→ **What to produce**
Please copy every line below that contains the string "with".

→ **Input data**

★ ★ ★

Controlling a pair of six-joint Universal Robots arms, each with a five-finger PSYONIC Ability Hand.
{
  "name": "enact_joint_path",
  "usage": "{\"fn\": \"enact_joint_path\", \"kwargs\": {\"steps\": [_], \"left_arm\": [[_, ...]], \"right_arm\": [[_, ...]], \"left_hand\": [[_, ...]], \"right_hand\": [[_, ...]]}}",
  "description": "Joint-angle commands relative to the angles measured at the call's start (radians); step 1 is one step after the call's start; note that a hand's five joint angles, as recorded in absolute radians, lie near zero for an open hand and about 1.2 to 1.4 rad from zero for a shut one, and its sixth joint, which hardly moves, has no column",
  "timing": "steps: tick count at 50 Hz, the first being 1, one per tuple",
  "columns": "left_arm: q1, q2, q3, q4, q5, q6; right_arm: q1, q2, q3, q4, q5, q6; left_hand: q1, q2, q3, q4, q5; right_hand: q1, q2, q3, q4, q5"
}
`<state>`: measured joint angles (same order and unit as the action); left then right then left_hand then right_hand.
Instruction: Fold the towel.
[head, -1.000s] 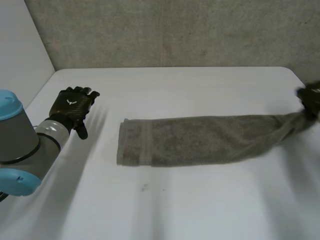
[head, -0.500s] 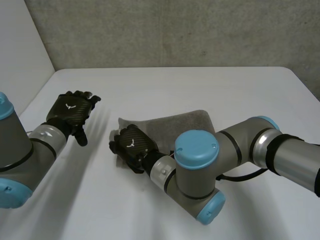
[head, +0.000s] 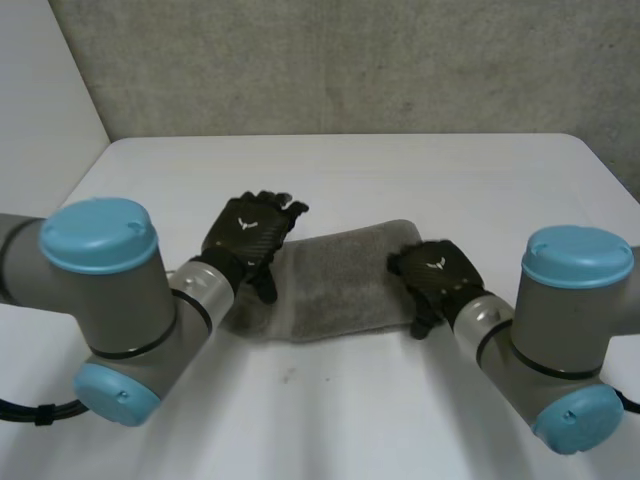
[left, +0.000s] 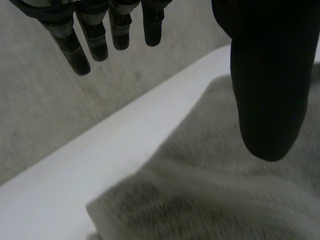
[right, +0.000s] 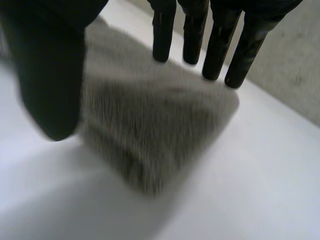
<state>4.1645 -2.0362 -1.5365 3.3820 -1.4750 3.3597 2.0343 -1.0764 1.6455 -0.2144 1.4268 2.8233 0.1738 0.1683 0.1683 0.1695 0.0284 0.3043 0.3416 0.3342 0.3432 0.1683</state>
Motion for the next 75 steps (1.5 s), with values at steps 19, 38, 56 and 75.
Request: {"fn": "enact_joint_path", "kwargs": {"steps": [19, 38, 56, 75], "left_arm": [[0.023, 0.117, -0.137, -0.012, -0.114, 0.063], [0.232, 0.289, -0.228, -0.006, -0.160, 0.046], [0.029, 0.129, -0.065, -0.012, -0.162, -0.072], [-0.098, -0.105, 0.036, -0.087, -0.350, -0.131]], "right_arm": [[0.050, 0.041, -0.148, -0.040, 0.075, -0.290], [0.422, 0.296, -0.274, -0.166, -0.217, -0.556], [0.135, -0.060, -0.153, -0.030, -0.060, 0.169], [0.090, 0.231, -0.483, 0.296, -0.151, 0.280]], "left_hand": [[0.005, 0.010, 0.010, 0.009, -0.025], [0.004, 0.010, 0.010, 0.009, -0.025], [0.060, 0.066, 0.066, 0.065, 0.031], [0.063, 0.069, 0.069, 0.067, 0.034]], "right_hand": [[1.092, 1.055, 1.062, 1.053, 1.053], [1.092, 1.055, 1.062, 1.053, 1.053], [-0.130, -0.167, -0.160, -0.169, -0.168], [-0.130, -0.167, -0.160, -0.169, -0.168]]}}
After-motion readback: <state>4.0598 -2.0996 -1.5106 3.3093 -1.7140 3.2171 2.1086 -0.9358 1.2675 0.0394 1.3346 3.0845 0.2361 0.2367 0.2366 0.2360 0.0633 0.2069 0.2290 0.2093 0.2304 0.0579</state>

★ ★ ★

→ **Answer area**
Controlling a pair of six-joint Universal Robots arms, each with a five-finger PSYONIC Ability Hand.
Motion for the next 75 steps (1.5 s), with values at steps 19, 38, 56 and 75.

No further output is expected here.